I started reading EnlightenNext first, but I haven’t read far.  I’ve been savoring it, determined to read it from cover to cover, even taking time to study the ads to get a feel for who this magazine’s readers are.  On the inside of the front cover I was already confronted with a phrase I hadn’t heard before, “integral theory.”  My brain began to tingle.  A few pages later, in the magazine’s mission statement printed on the masthead, I found mention of “the emerging field of integral and evolutionary spirituality.”  Now, my whole body was tingling!  I was holding a portal into an “emerging field” that used language I did not know.  How exciting!

It has been a long time since I felt the thrill of being slightly over my head in a piece of writing, when I felt that I was on the brink of a whole new way of thinking, when a whole new language was about to open up to me.  That’s why the desire to savor it, to let the words unfold slowly, to let the mystery linger as long as possible.  I love new things, but I especially love totally new things and I had clearly stumbled upon a treasure.

For most of my time in public school, I felt like I was simply relearning things I had already learned before.  The first time I really felt over my head was in a freshman honors seminar at the University of Michigan titled “Imagination.”  A handful of us sat around a big wooden table for an entire semester discussing how humans create the world in which we live using our imaginations, both individually and collectively, and the mechanisms by which we “change the world” through shifts in our collective thinking.  For most of the class, I felt I was running at full speed to catch up, unable on most occasions to put together a single coherent sentence to contribute to the discussion, trying desperately to create a nice, sane, neat understanding of what was a complex, unwieldy subject.   It was totally delicious!

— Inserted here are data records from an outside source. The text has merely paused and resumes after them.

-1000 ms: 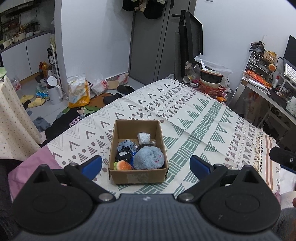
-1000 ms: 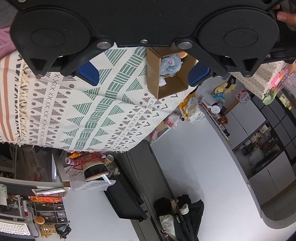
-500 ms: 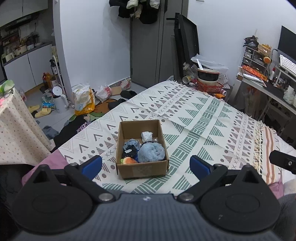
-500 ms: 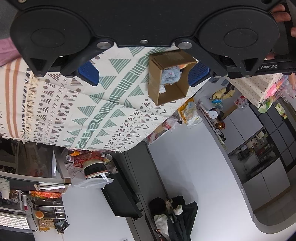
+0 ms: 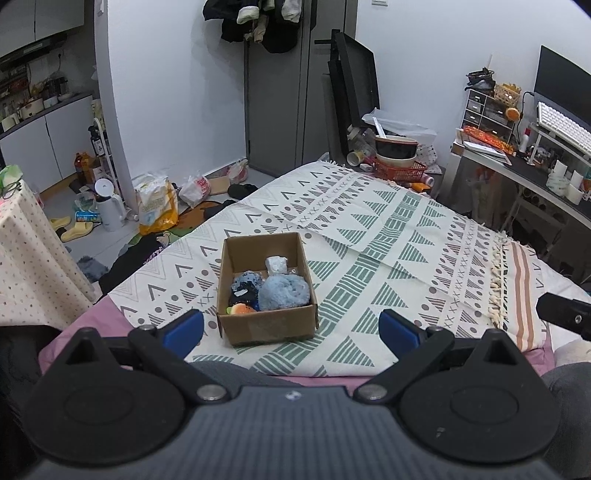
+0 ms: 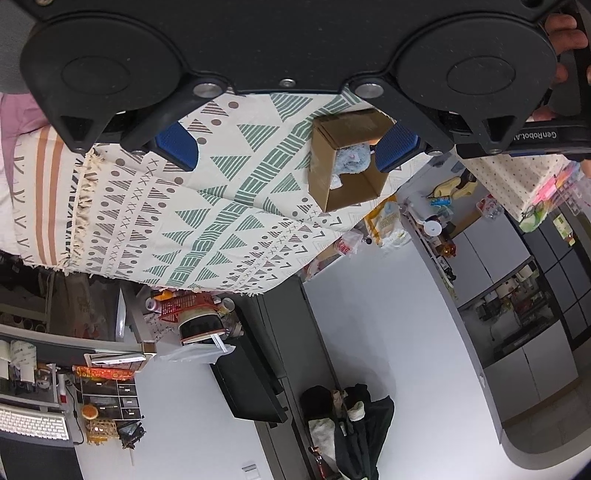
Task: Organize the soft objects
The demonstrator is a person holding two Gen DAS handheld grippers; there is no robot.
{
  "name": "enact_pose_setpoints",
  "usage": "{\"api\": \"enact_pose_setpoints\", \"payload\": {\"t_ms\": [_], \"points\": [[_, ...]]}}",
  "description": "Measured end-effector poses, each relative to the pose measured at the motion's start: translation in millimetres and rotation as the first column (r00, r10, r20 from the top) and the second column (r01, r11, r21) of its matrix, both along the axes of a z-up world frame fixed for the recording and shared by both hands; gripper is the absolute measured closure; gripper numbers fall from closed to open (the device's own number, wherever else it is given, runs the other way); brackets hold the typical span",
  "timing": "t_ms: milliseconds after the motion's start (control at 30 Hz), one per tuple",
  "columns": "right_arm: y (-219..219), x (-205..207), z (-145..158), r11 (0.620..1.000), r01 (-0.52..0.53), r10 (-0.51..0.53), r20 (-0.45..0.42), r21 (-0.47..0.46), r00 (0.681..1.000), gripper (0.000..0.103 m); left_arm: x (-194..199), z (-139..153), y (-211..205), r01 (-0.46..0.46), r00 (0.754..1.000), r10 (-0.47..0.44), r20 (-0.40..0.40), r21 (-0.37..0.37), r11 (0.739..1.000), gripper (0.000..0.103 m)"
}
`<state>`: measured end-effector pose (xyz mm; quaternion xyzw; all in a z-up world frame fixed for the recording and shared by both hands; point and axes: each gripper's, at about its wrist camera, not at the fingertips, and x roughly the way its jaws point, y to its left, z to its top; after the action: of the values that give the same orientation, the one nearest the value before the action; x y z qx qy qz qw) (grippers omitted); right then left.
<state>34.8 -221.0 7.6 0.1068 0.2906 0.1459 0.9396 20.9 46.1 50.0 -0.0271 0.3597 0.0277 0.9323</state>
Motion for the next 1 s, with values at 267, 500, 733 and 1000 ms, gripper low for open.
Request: {"api": "enact_pose_setpoints", "payload": {"t_ms": [267,500,733,1000], "points": [[-2.4,-3.7,-5.8,1.0,0.0,0.0,-0.003,-0.031,1.0,0.0,-2.6,-7.9,-4.5,0.012,1.0,-0.012,-0.013,0.004,1.0,0.003],[-0.1,-1.0,-14.6,0.999,0.002,-0.004,-0.03,-0.052,1.0,0.0,-0.7,-11.8,-6.5,0.016,1.0,-0.016,-0.019,0.01,1.0,0.003],[-3.3,2.8,-22.0,0.999,0.006,-0.008,-0.05,-0.049,0.999,0.0,0.8,-12.7,-7.2,0.019,1.0,-0.018,-0.018,0.011,1.0,0.003],[-5.0,2.5,-20.6,0.999,0.006,-0.009,-0.044,-0.05,0.999,0.0,3.6,-12.9,-12.0,0.02,1.0,-0.02,-0.018,0.012,1.0,0.003]]}}
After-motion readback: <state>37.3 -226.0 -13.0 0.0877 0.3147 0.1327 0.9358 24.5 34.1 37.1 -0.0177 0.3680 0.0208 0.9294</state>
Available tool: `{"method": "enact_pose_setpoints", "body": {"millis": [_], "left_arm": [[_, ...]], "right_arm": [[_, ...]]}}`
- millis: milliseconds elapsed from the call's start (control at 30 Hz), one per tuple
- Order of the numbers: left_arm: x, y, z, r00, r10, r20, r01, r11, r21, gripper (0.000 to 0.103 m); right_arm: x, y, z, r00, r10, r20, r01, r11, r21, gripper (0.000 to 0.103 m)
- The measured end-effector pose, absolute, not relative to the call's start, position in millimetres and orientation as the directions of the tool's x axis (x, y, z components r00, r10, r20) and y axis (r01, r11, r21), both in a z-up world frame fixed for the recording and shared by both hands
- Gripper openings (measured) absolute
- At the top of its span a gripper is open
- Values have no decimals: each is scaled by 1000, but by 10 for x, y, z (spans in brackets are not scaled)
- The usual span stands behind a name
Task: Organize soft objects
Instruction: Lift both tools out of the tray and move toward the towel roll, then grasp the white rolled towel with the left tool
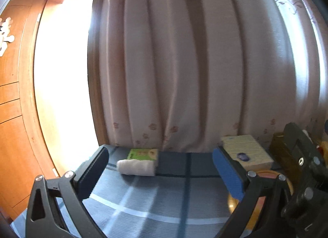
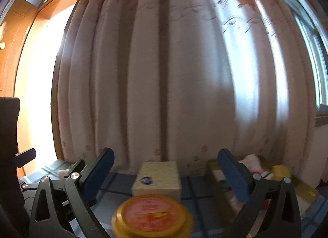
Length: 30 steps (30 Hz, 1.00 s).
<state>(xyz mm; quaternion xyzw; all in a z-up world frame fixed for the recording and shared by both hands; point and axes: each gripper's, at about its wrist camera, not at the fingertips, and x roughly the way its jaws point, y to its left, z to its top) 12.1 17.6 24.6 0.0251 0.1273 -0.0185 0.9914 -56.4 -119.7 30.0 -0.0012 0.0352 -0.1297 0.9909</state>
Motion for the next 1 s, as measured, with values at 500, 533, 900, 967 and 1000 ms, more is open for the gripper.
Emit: {"method": "enact_pose_setpoints", "body": {"millis": [500,533,900,967,1000], "left_arm": [[457,777,204,953,71,-294,-68,997,21,102],[486,828,200,951,82,-298,-80,997,21,102],[725,1169,161,929,119,-350,-118,993,27,102],[800,1131,138,921,81,-380,-71,997,39,102],[819,1105,137,918,70,-391,-56,997,46,102]], "right_arm": [[-93,-691,247,960,-232,-159,244,968,59,102],[-66,-659,247,958,-237,-158,248,967,53,102],[337,-543,229,938,-285,-196,294,956,14,102],[386,-572,215,933,-284,-222,295,955,22,102],[391,-600,211,932,-282,-228,297,954,34,102]]}}
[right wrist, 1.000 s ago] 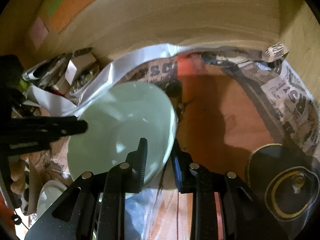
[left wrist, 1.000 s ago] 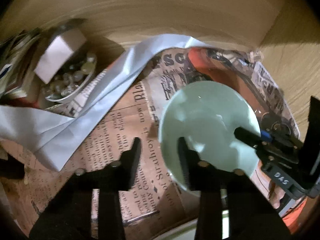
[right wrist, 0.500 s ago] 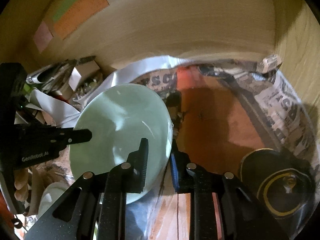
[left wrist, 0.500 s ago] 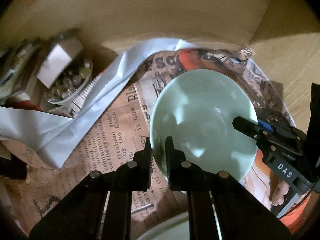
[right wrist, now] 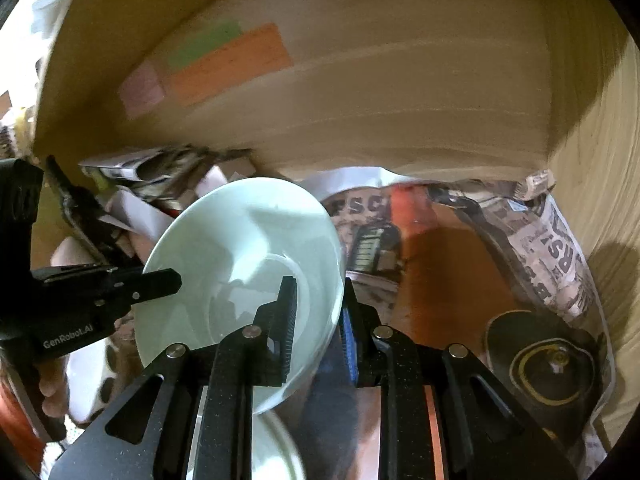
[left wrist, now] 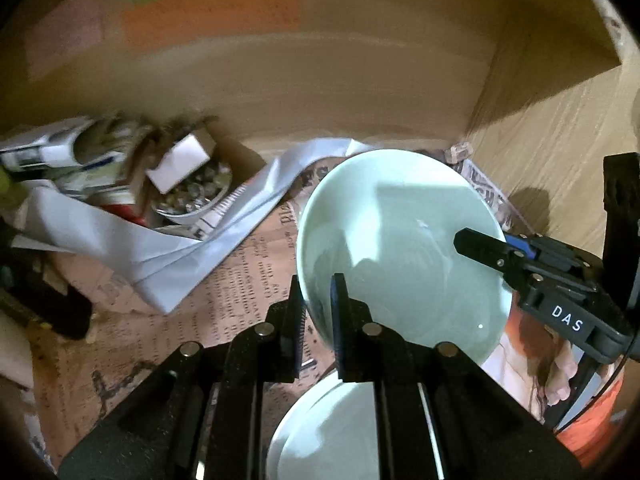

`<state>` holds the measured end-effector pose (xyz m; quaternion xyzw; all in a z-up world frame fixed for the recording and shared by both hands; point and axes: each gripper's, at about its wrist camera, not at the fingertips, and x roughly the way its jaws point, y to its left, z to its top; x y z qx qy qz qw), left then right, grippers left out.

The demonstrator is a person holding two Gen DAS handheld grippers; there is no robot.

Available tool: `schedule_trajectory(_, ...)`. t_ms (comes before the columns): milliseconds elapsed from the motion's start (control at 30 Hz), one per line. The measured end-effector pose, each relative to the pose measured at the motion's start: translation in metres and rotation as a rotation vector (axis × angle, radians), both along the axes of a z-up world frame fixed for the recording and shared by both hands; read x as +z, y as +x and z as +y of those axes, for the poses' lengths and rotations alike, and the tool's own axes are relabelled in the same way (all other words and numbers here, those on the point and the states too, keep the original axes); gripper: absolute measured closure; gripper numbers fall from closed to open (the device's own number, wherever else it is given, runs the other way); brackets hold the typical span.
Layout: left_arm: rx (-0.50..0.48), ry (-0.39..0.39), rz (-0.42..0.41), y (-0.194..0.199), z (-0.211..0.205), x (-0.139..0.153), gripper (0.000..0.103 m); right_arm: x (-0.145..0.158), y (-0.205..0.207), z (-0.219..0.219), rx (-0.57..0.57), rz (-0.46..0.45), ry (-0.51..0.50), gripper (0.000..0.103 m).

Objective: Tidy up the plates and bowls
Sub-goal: 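Lift the mint green bowl with both tools and carry it toward the stack, then lower the mint green bowl into the white dotted bowl with both tools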

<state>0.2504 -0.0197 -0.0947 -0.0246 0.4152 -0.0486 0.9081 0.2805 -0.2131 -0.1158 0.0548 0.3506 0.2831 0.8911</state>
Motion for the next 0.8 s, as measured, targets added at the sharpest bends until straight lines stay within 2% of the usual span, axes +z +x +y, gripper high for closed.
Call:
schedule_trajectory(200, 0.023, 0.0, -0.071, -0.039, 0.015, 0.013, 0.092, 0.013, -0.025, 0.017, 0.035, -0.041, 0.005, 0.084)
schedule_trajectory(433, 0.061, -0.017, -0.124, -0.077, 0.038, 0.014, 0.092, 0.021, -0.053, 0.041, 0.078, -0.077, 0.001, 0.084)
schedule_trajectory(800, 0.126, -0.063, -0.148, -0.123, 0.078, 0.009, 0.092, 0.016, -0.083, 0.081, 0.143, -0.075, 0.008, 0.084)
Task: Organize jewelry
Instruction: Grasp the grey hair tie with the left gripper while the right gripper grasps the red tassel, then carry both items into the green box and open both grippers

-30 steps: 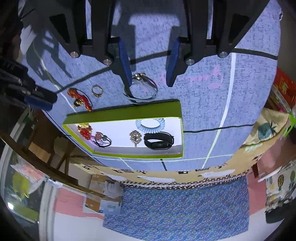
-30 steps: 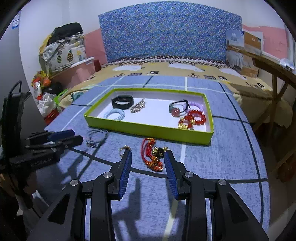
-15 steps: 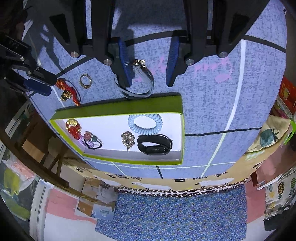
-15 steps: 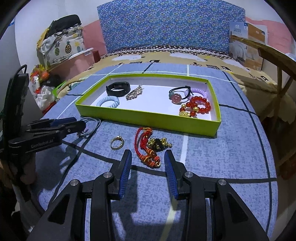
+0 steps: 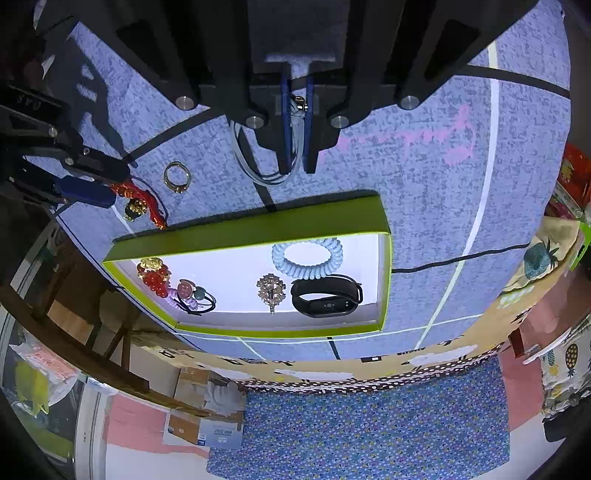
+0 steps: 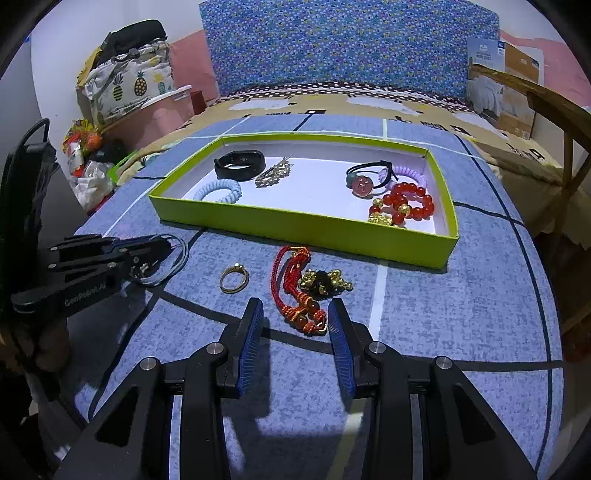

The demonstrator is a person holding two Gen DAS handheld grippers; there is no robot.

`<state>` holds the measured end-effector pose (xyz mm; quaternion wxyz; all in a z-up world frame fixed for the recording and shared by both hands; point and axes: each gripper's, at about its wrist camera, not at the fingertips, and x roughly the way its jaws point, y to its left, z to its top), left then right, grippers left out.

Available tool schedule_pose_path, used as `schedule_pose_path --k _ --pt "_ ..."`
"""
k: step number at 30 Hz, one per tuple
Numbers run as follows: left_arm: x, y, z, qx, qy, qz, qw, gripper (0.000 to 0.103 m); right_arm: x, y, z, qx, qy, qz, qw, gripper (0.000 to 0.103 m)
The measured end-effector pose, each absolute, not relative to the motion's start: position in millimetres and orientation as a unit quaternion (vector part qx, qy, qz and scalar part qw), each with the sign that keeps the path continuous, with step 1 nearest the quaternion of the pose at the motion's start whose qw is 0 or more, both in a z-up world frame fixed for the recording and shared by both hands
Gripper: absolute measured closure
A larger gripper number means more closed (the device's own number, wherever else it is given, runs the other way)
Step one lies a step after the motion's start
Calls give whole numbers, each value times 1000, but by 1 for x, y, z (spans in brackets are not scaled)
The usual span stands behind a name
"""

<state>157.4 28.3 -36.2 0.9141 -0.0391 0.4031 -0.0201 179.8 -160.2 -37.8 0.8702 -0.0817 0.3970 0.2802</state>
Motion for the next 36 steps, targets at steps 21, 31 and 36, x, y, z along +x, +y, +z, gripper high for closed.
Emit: schedule_pose_path --k 21,31,36 --pt "147 25 -35 -33 399 -29 916 97 178 -156 -43 -90 404 301 859 86" --pt "129 25 -26 -55 388 -49 919 97 154 -163 -22 -67 374 307 872 87" --pt "118 25 -13 -60 373 -54 924 98 144 -167 -8 -59 357 306 881 87"
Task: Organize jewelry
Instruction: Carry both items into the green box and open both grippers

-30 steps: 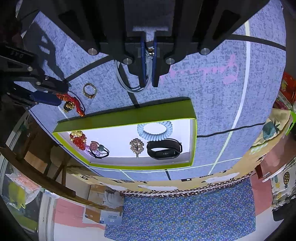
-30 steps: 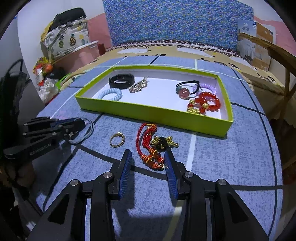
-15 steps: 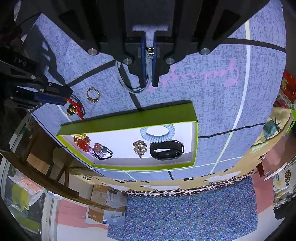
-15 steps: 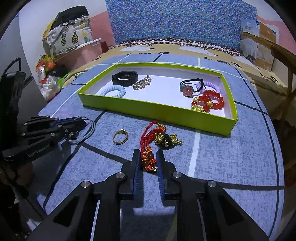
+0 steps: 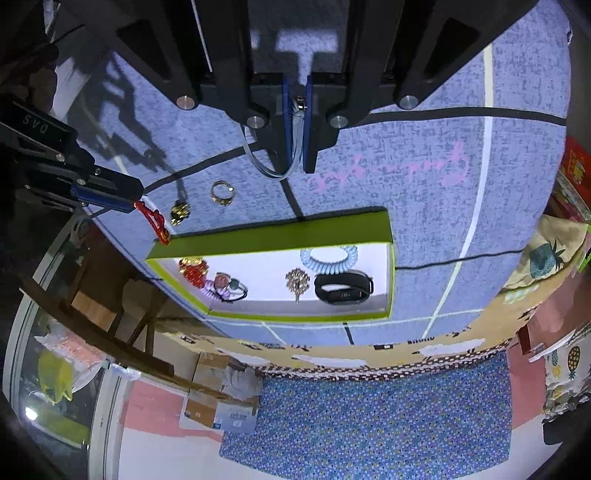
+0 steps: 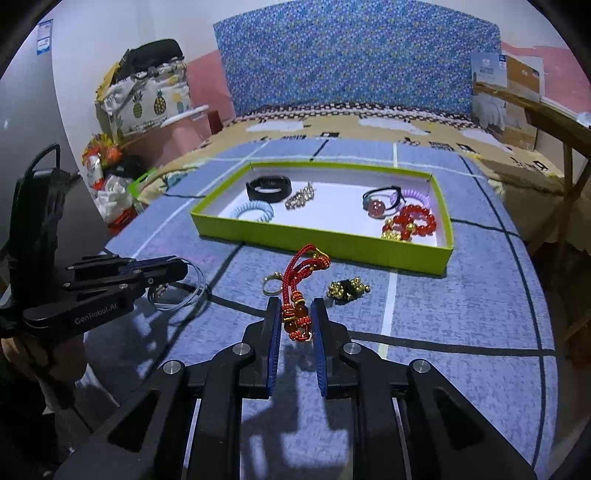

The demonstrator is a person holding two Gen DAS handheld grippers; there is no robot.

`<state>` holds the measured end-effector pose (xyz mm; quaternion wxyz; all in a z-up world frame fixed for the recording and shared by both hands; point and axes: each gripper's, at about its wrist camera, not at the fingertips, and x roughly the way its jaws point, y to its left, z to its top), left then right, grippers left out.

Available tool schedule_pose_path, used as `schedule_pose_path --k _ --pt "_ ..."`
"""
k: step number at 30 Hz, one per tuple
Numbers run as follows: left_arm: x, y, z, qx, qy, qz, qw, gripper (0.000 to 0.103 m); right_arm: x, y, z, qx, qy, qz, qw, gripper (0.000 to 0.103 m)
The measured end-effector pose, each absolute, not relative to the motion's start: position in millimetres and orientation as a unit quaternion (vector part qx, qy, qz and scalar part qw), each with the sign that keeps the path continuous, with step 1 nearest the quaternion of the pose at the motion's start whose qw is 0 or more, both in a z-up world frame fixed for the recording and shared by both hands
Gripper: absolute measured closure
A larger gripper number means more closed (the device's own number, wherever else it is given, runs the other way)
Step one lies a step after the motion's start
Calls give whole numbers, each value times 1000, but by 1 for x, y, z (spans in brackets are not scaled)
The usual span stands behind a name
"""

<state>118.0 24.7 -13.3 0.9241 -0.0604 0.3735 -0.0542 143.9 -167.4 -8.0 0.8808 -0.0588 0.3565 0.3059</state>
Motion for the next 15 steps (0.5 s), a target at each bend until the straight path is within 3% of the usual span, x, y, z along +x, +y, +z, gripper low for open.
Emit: schedule_pose_path --k 15 --pt "110 13 33 -45 318 -41 946 98 133 -178 20 -41 321 288 901 87"
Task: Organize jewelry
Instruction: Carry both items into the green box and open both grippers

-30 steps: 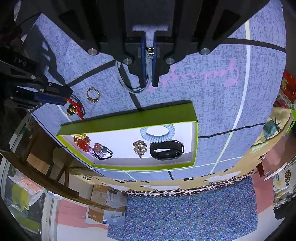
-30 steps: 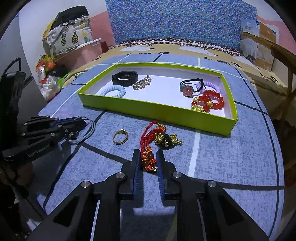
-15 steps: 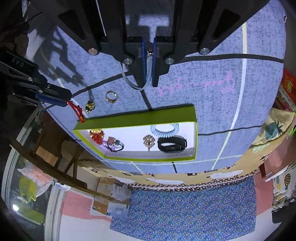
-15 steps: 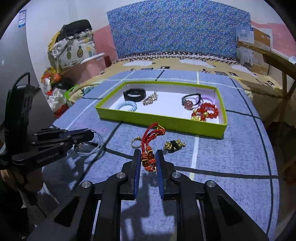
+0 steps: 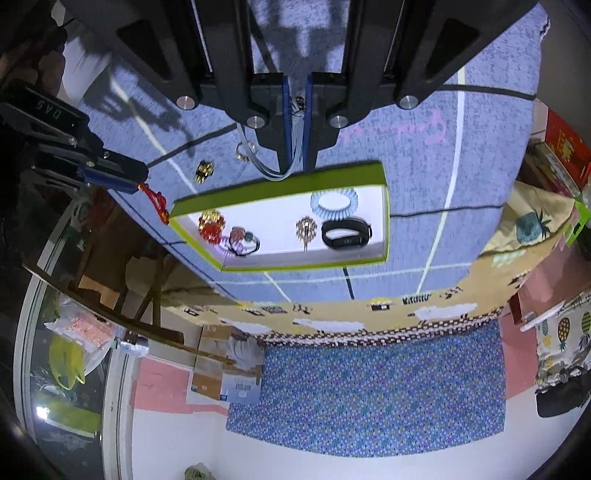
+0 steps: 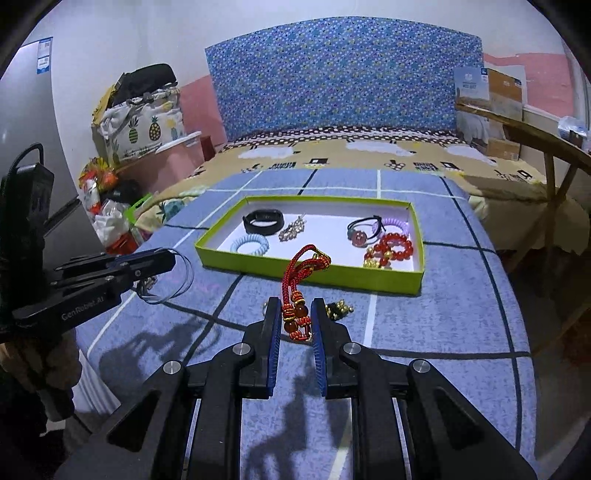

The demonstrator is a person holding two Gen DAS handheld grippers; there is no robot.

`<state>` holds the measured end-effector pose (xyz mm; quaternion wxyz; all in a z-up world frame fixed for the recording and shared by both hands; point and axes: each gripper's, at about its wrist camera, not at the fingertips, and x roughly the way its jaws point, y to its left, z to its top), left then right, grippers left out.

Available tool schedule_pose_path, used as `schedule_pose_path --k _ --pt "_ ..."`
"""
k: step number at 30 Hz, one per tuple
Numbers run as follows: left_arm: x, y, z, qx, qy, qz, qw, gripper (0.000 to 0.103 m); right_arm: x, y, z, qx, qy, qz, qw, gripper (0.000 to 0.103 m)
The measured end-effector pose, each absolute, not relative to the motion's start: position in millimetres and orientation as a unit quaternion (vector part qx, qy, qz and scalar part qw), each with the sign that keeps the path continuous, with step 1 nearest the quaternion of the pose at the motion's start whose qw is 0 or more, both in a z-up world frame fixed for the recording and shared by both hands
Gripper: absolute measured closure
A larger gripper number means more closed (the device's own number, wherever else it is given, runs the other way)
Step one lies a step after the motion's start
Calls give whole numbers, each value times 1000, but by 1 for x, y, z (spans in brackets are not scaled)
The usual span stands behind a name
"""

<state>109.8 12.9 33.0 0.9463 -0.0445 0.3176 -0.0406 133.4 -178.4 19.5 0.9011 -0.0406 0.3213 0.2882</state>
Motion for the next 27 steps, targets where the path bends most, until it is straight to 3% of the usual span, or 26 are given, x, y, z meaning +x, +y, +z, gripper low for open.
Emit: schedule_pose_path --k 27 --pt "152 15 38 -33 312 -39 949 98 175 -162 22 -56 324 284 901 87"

The next such class occurred in my senior year, a class taught in the engineering department by a professor who had a knack for turning students away from engineering, Dr. Henryk Skolimowski.  It was called “Ecophilosophy.”  We discussed the nature of life on earth and the relationship between humans and nature.  We read Teilhard de Chardin’s  The Phenomenon of Man–a book that stood my world on its head–and I was asked to summarize it in two sentences for the class.  (Skolimowski pounded it into our heads that you only have two sentences to get your point across, people won’t listen longer than that, and he had us practice summarizing our ideas in this manner throughout the semester.)  I was fabulously immersed in a new world, a new way of thinking and being, and I was in love with the entire experience.

I have encountered few things so completely new to me since my years at Michigan; nothing that has forced me to change the language I use, and therefore my world view, to such an immense degree. 

And, even as I savor EnlightenNext, hoping it will upend my experience of the world in some dramatic way, I already have seen beacons in its pages pointing me back toward familiar terrain.  For example, on page 20, I found the name Pierre Teilhard de Chardin in bold type.  What 21st century magazine has the name of a Jesuit priest who’s been dead for more than fifty years printed in it?? (Well, apparently two: this one and a recent issue of the scientific magazine Discover.)  So, this magazine may not send me into completely new territory as I had hoped, but may instead deepen my exploration of spiritual and philosophical ideas I first joyfully encountered twenty years ago–and that’s an exciting prospect in itself.  There are new words to learn, new concepts to wrap my brain around, new voices with whom to acquaint myself.  New challenges to face as I ask myself if I am living up to my ideals and according to my moral compass.

When was the last time you immersed yourself in something completely new?  Are you learning new words and new ways of experiencing the world as frequently as you’d like?  Is your life, as mine all too frequently is, already so full of other busy-ness that you close yourself off to new possibilities?  What about old passions? When was the last time you abandoned your schedule and let yourself sink into something you absolutely love but don’t often indulge in?